ACTIVITY
Give back the records in their entirety, exactly.

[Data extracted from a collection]
▼▼▼
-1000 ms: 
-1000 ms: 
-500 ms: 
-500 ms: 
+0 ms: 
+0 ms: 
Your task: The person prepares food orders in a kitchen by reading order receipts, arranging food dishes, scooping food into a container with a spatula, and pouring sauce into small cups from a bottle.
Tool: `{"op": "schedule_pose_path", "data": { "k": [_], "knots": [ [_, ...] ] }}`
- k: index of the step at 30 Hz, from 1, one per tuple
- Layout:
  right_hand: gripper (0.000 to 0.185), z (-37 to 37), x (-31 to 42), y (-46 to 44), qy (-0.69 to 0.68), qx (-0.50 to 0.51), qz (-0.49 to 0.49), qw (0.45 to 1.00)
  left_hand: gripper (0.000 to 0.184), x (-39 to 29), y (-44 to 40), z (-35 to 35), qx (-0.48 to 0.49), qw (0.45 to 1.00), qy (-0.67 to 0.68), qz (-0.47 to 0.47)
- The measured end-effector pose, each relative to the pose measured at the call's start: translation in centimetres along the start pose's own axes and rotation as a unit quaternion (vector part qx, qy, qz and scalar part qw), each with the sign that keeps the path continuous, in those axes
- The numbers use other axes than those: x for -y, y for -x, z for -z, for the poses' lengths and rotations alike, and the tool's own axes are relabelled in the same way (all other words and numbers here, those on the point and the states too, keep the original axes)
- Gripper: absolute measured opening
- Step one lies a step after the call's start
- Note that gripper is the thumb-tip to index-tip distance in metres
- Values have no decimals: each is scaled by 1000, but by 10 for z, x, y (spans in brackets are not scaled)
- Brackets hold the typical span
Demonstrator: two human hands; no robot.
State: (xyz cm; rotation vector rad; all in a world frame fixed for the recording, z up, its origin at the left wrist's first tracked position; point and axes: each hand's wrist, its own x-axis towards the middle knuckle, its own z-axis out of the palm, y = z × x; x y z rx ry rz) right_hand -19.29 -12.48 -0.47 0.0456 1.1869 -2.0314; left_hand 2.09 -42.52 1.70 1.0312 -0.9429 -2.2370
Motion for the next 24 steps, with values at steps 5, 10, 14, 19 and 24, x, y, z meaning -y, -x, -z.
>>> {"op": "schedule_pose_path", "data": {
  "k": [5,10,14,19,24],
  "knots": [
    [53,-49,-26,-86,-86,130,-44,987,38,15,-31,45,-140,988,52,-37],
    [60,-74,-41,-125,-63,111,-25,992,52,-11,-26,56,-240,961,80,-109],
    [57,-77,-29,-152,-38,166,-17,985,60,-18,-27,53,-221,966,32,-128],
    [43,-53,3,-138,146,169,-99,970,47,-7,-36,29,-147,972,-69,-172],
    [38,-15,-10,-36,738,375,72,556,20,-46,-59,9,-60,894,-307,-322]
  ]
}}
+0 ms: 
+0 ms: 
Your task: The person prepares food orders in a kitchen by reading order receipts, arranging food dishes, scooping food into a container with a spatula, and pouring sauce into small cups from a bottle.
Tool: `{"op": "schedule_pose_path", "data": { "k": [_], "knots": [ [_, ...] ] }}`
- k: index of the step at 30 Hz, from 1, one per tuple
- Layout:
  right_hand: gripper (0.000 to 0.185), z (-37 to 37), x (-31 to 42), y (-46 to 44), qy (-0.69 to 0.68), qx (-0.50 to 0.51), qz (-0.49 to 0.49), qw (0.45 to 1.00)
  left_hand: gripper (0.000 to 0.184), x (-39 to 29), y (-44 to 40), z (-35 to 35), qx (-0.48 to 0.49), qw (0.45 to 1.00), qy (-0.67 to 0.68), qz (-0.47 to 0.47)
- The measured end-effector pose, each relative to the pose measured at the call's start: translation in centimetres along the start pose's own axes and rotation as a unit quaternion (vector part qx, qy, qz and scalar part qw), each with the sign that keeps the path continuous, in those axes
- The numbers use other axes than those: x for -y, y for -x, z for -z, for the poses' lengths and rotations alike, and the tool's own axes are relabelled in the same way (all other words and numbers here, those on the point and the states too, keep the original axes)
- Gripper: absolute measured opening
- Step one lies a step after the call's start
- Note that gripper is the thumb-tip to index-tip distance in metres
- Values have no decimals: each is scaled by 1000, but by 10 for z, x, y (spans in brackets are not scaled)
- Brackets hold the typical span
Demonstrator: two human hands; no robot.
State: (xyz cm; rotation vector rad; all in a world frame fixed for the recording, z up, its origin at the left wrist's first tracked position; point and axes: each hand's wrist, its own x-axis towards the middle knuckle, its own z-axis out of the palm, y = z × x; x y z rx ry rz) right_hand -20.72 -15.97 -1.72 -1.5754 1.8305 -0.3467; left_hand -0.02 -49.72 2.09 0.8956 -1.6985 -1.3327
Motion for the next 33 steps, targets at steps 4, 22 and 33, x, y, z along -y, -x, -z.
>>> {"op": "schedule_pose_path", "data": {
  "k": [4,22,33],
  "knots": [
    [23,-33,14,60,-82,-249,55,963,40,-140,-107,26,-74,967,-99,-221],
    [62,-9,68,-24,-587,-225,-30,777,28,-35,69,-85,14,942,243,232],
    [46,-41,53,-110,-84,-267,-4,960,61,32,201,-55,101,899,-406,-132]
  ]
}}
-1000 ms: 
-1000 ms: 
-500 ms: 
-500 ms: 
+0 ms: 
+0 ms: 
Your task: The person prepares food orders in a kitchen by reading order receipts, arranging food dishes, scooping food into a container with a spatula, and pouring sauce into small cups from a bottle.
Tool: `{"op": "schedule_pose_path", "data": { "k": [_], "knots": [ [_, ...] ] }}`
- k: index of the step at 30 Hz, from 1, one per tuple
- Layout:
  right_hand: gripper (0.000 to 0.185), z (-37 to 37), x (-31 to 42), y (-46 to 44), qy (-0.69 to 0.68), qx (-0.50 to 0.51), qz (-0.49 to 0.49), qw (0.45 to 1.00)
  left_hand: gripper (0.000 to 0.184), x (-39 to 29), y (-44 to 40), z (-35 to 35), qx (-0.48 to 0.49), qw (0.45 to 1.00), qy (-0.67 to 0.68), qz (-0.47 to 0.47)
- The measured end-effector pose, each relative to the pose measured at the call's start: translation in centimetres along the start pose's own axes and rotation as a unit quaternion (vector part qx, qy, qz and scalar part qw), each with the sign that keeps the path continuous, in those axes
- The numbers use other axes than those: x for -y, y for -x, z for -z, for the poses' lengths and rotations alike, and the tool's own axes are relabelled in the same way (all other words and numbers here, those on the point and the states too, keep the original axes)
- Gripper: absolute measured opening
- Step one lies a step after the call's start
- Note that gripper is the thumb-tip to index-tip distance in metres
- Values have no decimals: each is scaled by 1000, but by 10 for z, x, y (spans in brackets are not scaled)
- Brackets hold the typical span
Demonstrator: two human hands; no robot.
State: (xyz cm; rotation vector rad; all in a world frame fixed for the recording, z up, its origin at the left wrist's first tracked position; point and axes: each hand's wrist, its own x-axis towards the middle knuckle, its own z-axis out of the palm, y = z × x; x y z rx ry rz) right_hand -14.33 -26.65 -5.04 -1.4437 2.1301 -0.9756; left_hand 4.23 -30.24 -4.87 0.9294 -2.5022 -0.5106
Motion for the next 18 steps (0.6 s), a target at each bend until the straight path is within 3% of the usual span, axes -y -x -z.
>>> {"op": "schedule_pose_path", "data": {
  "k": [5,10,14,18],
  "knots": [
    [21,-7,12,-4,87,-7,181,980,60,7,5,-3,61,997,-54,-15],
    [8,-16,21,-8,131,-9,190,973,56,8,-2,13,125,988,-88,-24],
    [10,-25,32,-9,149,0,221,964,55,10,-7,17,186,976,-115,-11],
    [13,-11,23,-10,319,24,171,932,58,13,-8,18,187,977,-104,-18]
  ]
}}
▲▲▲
OUTPUT FOR THIS TASK
-1000 ms: 
-1000 ms: 
-500 ms: 
-500 ms: 
+0 ms: 
+0 ms: 
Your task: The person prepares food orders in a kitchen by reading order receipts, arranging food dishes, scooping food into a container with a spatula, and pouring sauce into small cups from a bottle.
Tool: `{"op": "schedule_pose_path", "data": { "k": [_], "knots": [ [_, ...] ] }}`
- k: index of the step at 30 Hz, from 1, one per tuple
- Layout:
  right_hand: gripper (0.000 to 0.185), z (-37 to 37), x (-31 to 42), y (-46 to 44), qy (-0.69 to 0.68), qx (-0.50 to 0.51), qz (-0.49 to 0.49), qw (0.45 to 1.00)
  left_hand: gripper (0.000 to 0.184), x (-39 to 29), y (-44 to 40), z (-35 to 35), qx (-0.48 to 0.49), qw (0.45 to 1.00), qy (-0.67 to 0.68), qz (-0.47 to 0.47)
- The measured end-effector pose, each relative to the pose measured at the call's start: translation in centimetres along the start pose's own axes and rotation as a unit quaternion (vector part qx, qy, qz and scalar part qw), each with the sign that keeps the path continuous, in those axes
- The numbers use other axes than those: x for -y, y for -x, z for -z, for the poses' lengths and rotations alike, and the tool's own axes are relabelled in the same way (all other words and numbers here, those on the point and the states too, keep the original axes)
- Gripper: absolute measured opening
- Step one lies a step after the call's start
- Note that gripper is the thumb-tip to index-tip distance in metres
- Values have no decimals: each is scaled by 1000, but by 10 for z, x, y (spans in brackets are not scaled)
- Brackets hold the typical span
Demonstrator: two human hands; no robot.
State: (xyz cm; rotation vector rad; all in a world frame fixed for the recording, z up, its origin at the left wrist's first tracked position; point and axes: each hand's wrist, its own x-axis towards the middle knuckle, its own z-axis out of the palm, y = z × x; x y z rx ry rz) right_hand -19.29 -12.48 -0.47 0.0456 1.1869 -2.0314; left_hand 2.09 -42.52 1.70 1.0312 -0.9429 -2.2370
Motion for the next 24 steps, with values at steps 5, 10, 14, 19 and 24, x, y, z meaning -y, -x, -z.
>>> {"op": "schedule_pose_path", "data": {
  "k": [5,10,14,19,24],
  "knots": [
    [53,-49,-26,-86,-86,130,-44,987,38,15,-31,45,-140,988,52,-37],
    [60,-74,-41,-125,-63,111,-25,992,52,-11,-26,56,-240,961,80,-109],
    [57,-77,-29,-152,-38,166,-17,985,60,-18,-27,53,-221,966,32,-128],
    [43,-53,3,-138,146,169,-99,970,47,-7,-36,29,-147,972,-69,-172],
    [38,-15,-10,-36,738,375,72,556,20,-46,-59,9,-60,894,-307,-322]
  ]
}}
+0 ms: 
+0 ms: 
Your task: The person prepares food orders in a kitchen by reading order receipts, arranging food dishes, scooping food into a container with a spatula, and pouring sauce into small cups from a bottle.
Tool: `{"op": "schedule_pose_path", "data": { "k": [_], "knots": [ [_, ...] ] }}`
- k: index of the step at 30 Hz, from 1, one per tuple
- Layout:
  right_hand: gripper (0.000 to 0.185), z (-37 to 37), x (-31 to 42), y (-46 to 44), qy (-0.69 to 0.68), qx (-0.50 to 0.51), qz (-0.49 to 0.49), qw (0.45 to 1.00)
  left_hand: gripper (0.000 to 0.184), x (-39 to 29), y (-44 to 40), z (-35 to 35), qx (-0.48 to 0.49), qw (0.45 to 1.00), qy (-0.67 to 0.68), qz (-0.47 to 0.47)
- The measured end-effector pose, each relative to the pose measured at the call's start: translation in centimetres along the start pose's own axes and rotation as a unit quaternion (vector part qx, qy, qz and scalar part qw), each with the sign that keeps the path continuous, in those axes
- The numbers use other axes than those: x for -y, y for -x, z for -z, for the poses' lengths and rotations alike, and the tool's own axes are relabelled in the same way (all other words and numbers here, those on the point and the states too, keep the original axes)
- Gripper: absolute measured opening
- Step one lies a step after the call's start
- Note that gripper is the thumb-tip to index-tip distance in metres
- Values have no decimals: each is scaled by 1000, but by 10 for z, x, y (spans in brackets are not scaled)
- Brackets hold the typical span
Demonstrator: two human hands; no robot.
State: (xyz cm; rotation vector rad; all in a world frame fixed for the recording, z up, its origin at the left wrist's first tracked position; point and axes: each hand's wrist, its own x-axis towards the middle knuckle, its own z-axis out of the palm, y = z × x; x y z rx ry rz) right_hand -20.72 -15.97 -1.72 -1.5754 1.8305 -0.3467; left_hand -0.02 -49.72 2.09 0.8956 -1.6985 -1.3327
Motion for the next 33 steps, targets at steps 4, 22 and 33, x, y, z along -y, -x, -z.
>>> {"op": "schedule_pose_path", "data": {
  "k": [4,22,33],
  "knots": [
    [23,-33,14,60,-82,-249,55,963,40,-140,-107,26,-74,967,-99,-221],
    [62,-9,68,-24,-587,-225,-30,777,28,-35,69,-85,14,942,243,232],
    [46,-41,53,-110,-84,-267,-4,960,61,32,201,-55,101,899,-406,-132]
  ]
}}
-1000 ms: 
-1000 ms: 
-500 ms: 
-500 ms: 
+0 ms: 
+0 ms: 
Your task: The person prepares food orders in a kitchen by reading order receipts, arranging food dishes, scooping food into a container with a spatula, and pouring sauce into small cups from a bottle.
Tool: `{"op": "schedule_pose_path", "data": { "k": [_], "knots": [ [_, ...] ] }}`
- k: index of the step at 30 Hz, from 1, one per tuple
- Layout:
  right_hand: gripper (0.000 to 0.185), z (-37 to 37), x (-31 to 42), y (-46 to 44), qy (-0.69 to 0.68), qx (-0.50 to 0.51), qz (-0.49 to 0.49), qw (0.45 to 1.00)
  left_hand: gripper (0.000 to 0.184), x (-39 to 29), y (-44 to 40), z (-35 to 35), qx (-0.48 to 0.49), qw (0.45 to 1.00), qy (-0.67 to 0.68), qz (-0.47 to 0.47)
- The measured end-effector pose, each relative to the pose measured at the call's start: translation in centimetres along the start pose's own axes and rotation as a unit quaternion (vector part qx, qy, qz and scalar part qw), each with the sign that keeps the path continuous, in those axes
- The numbers use other axes than those: x for -y, y for -x, z for -z, for the poses' lengths and rotations alike, and the tool's own axes are relabelled in the same way (all other words and numbers here, those on the point and the states too, keep the original axes)
- Gripper: absolute measured opening
- Step one lies a step after the call's start
- Note that gripper is the thumb-tip to index-tip distance in metres
- Values have no decimals: each is scaled by 1000, but by 10 for z, x, y (spans in brackets are not scaled)
- Brackets hold the typical span
Demonstrator: two human hands; no robot.
State: (xyz cm; rotation vector rad; all in a world frame fixed for the recording, z up, its origin at the left wrist's first tracked position; point and axes: each hand's wrist, its own x-axis towards the middle knuckle, its own z-axis out of the palm, y = z × x; x y z rx ry rz) right_hand -14.33 -26.65 -5.04 -1.4437 2.1301 -0.9756; left_hand 4.23 -30.24 -4.87 0.9294 -2.5022 -0.5106
Motion for the next 18 steps (0.6 s), a target at each bend until the straight path is within 3% of the usual span, axes -y -x -z.
>>> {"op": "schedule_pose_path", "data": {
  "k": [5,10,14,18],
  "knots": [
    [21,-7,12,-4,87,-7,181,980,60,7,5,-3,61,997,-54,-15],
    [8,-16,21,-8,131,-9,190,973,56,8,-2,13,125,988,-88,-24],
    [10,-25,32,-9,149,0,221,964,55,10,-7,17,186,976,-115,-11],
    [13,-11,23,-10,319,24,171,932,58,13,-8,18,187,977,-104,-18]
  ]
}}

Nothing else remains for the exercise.